**BRIEF**: Only the lines from the top of the listing below through the line containing "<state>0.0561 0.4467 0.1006" should be output, exactly and with no pictures.

(DATA EXCERPT)

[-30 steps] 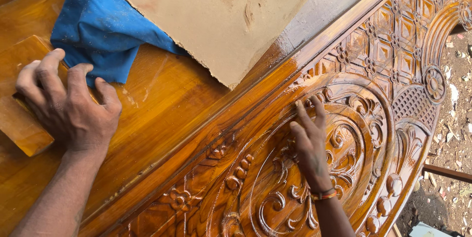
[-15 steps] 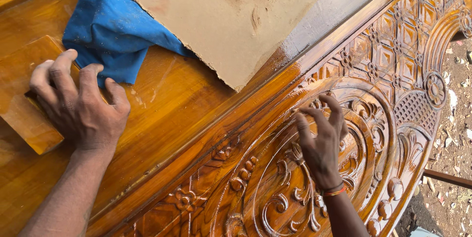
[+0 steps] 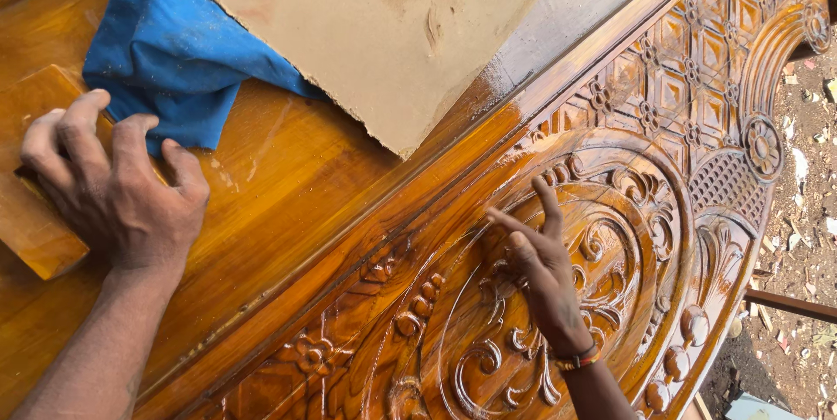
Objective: The person applies a beige wood filler to the carved grooves of a wooden headboard using their right hand. They repeatedly take filler from a cardboard sheet and press it into the intricate carvings, smoothing the surface with their fingers.
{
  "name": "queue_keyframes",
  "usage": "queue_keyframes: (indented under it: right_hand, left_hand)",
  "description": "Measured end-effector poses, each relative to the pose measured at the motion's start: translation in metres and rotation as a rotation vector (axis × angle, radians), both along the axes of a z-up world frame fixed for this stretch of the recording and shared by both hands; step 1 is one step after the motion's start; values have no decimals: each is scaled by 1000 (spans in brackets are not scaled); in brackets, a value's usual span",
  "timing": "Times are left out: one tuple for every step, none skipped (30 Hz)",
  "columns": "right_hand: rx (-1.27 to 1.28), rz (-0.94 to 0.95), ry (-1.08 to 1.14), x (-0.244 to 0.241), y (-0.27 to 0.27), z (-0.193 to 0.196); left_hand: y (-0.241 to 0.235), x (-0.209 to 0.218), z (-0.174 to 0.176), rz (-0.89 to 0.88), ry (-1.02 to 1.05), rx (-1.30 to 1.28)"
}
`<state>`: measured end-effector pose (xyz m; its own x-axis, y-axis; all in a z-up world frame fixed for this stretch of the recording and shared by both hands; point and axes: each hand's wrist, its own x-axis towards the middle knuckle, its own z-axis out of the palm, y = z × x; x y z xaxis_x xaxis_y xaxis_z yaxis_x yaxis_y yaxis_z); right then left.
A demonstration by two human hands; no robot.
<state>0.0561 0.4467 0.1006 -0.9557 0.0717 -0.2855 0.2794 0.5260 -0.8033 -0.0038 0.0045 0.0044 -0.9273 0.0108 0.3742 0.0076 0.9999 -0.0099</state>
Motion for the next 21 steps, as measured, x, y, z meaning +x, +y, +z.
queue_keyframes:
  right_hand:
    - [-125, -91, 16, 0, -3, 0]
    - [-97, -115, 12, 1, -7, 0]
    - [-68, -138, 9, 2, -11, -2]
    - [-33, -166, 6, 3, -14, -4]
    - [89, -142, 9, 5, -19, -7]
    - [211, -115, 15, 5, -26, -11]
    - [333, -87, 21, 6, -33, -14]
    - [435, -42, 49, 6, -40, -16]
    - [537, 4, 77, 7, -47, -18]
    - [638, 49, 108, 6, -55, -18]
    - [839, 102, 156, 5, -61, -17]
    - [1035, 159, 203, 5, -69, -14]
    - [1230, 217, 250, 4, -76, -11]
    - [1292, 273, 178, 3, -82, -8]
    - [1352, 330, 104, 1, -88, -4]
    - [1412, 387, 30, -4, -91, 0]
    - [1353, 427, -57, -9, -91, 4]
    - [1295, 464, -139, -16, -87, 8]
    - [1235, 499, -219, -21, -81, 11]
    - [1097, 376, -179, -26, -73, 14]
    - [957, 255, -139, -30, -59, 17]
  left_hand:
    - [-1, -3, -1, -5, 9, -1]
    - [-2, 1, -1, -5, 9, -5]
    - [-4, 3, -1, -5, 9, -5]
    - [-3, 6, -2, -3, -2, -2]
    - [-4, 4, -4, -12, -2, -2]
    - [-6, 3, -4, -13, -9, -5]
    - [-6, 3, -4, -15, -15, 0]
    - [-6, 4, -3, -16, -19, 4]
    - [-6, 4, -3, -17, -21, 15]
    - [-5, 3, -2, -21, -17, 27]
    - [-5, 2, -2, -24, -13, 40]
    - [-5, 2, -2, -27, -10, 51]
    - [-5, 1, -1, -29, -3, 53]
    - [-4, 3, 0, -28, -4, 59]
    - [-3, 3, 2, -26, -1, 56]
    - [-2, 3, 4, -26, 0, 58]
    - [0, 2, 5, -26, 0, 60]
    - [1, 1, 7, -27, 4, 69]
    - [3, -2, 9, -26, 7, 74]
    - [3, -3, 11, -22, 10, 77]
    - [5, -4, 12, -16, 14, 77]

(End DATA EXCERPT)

**SOLUTION**:
[-30 steps] 
[-15 steps] 
[+0 steps] 
Objective: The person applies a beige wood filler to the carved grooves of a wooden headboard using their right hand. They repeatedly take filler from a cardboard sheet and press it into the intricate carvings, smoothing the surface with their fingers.
{
  "name": "queue_keyframes",
  "usage": "queue_keyframes: (indented under it: right_hand, left_hand)",
  "description": "Measured end-effector poses, each relative to the pose measured at the motion's start: translation in metres and rotation as a rotation vector (axis × angle, radians), both along the axes of a z-up world frame fixed for this stretch of the recording and shared by both hands; step 1 is one step after the motion's start; values have no decimals: each is scaled by 1000 (spans in brackets are not scaled); in brackets, a value's usual span",
  "timing": "Times are left out: one tuple for every step, none skipped (30 Hz)",
  "columns": "right_hand: rx (-1.27 to 1.28), rz (-0.94 to 0.95), ry (-1.08 to 1.14), x (-0.244 to 0.241), y (-0.27 to 0.27), z (-0.193 to 0.196); left_hand: y (-0.241 to 0.235), x (-0.209 to 0.218), z (-0.174 to 0.176), rz (-0.89 to 0.88), ry (-1.02 to 1.05), rx (-1.30 to 1.28)"
}
`<state>`: measured end-effector pose (xyz m; its own x-axis, y-axis; all in a z-up world frame fixed for this stretch of the recording and shared by both hands; point and axes: each hand's wrist, its own x-axis towards the middle knuckle, its own z-axis out of the palm, y = z × x; x y z xaxis_x xaxis_y xaxis_z yaxis_x yaxis_y yaxis_z); right then left.
A demonstration by two human hands; no robot.
<state>0.0561 0.4467 0.1006 -0.9557 0.0717 -0.2855 0.2794 0.5260 -0.8033 -0.0038 0.0045 0.0044 -0.9273 0.0108 0.3742 0.0076 0.9999 -0.0099</state>

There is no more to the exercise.